◆ Task instructions ◆
Your task is to output the listing exactly, leaving every image out.

◆ Exercise data ◆
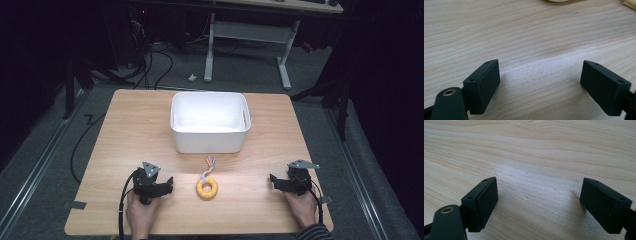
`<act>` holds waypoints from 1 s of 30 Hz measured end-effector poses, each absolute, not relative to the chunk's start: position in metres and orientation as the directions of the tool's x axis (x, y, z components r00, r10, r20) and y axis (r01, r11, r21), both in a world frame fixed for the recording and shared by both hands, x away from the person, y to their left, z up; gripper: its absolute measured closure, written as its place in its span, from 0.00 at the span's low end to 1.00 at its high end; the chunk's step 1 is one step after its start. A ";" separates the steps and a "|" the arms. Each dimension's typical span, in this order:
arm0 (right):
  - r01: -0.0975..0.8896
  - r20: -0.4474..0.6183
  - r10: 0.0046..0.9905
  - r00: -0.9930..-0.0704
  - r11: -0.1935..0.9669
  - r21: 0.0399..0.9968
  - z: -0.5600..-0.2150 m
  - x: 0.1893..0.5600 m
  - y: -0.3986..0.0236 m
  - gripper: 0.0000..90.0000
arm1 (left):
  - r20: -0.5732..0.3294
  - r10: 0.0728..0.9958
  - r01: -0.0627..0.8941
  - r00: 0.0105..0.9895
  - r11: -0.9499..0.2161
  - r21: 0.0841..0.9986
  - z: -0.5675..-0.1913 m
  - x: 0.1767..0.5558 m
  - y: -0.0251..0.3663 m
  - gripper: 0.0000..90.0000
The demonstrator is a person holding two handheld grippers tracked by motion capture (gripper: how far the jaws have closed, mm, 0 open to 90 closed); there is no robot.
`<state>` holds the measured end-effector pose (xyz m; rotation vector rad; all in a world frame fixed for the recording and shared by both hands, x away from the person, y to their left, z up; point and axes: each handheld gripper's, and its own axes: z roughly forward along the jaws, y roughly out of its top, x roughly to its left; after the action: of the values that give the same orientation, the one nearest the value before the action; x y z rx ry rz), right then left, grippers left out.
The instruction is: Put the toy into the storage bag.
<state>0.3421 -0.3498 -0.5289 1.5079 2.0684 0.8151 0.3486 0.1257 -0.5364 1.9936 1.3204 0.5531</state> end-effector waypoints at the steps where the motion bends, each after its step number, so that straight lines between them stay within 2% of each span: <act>1: 0.687 -0.015 0.954 -0.300 0.227 0.690 -0.529 0.342 -0.350 0.18 | -0.017 0.918 0.632 0.397 -0.260 0.730 -0.536 0.349 0.126 0.18; 16: 0.663 0.010 0.942 -0.336 0.228 0.713 -0.523 0.333 -0.348 0.30 | -0.017 0.918 0.632 0.397 -0.260 0.730 -0.536 0.349 0.126 0.18; 30: 0.642 0.057 0.919 -0.391 0.228 0.732 -0.507 0.328 -0.344 0.36 | -0.017 0.918 0.632 0.397 -0.260 0.730 -0.536 0.349 0.126 0.18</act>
<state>0.3282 -0.3436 -0.5069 1.4402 2.1204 0.9734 0.3486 0.1256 -0.5364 1.9934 1.3202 0.5533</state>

◆ Output of the exercise ◆
`<act>` holds waypoints from 1 s of 30 Hz measured end-effector poses, each absolute, not relative to the chunk's start: position in metres and orientation as the directions of the tool's x axis (x, y, z components r00, r10, r20) and y axis (r01, r11, r21), both in a world frame fixed for the recording and shared by both hands, x away from the person, y to their left, z up; gripper: its absolute measured closure, written as its place in its span, from 0.00 at the span's low end to 1.00 at its high end; the chunk's step 1 is one step after its start. A ";" separates the steps and a "|" the arms. Each dimension's typical span, in this order:
arm0 (right):
  - r01: -0.0975..0.8896
  - r20: -0.4474..0.6183
  - r10: 0.0046..0.9905
  - r00: -0.9930..-0.0704
  - r11: -0.1935..0.9669
  - r21: 0.0399..0.9968
  - z: -0.5600..-0.2150 m
  - x: 0.1893..0.5600 m
  - y: -0.3986..0.0236 m
  - gripper: 0.0000..90.0000
arm1 (left):
  - r20: -0.5732..0.3294
  - r10: 0.0728..0.9958
  - r01: -0.0627..0.8941
  - r00: 0.0105..0.9895
  - r11: -0.9499..0.2161
  - r21: 0.0841..0.9986
  - z: -0.5675..-0.1913 m
  - x: 0.1767..0.5558 m
  - y: -0.0251..0.3663 m
  - gripper: 0.0000..90.0000
The demonstrator is a person holding two handheld grippers tracked by motion capture (gripper: how far the jaws have closed, mm, 0 open to 90 closed); there is no robot.
`<state>` holds the measured end-effector pose (xyz m; rotation vector rad; all in a world frame fixed for the recording and shared by both hands, x away from the person, y to their left, z up; point and axes: each handheld gripper's, and its own axes: z roughly forward along the jaws, y roughly out of its top, x roughly to its left; after the action: of the values that give the same orientation, the one nearest the value before the action; x y z rx ry rz), right then left, grippers left out.
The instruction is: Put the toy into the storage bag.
<state>0.3421 -0.3498 -0.5289 1.5079 2.0684 0.8151 0.3486 0.1257 -0.5364 1.9936 1.3204 0.5531</state> end-effector waypoints at the steps where the motion bends, each after its step number, so that straight lines between them stay within 2% of each span: <act>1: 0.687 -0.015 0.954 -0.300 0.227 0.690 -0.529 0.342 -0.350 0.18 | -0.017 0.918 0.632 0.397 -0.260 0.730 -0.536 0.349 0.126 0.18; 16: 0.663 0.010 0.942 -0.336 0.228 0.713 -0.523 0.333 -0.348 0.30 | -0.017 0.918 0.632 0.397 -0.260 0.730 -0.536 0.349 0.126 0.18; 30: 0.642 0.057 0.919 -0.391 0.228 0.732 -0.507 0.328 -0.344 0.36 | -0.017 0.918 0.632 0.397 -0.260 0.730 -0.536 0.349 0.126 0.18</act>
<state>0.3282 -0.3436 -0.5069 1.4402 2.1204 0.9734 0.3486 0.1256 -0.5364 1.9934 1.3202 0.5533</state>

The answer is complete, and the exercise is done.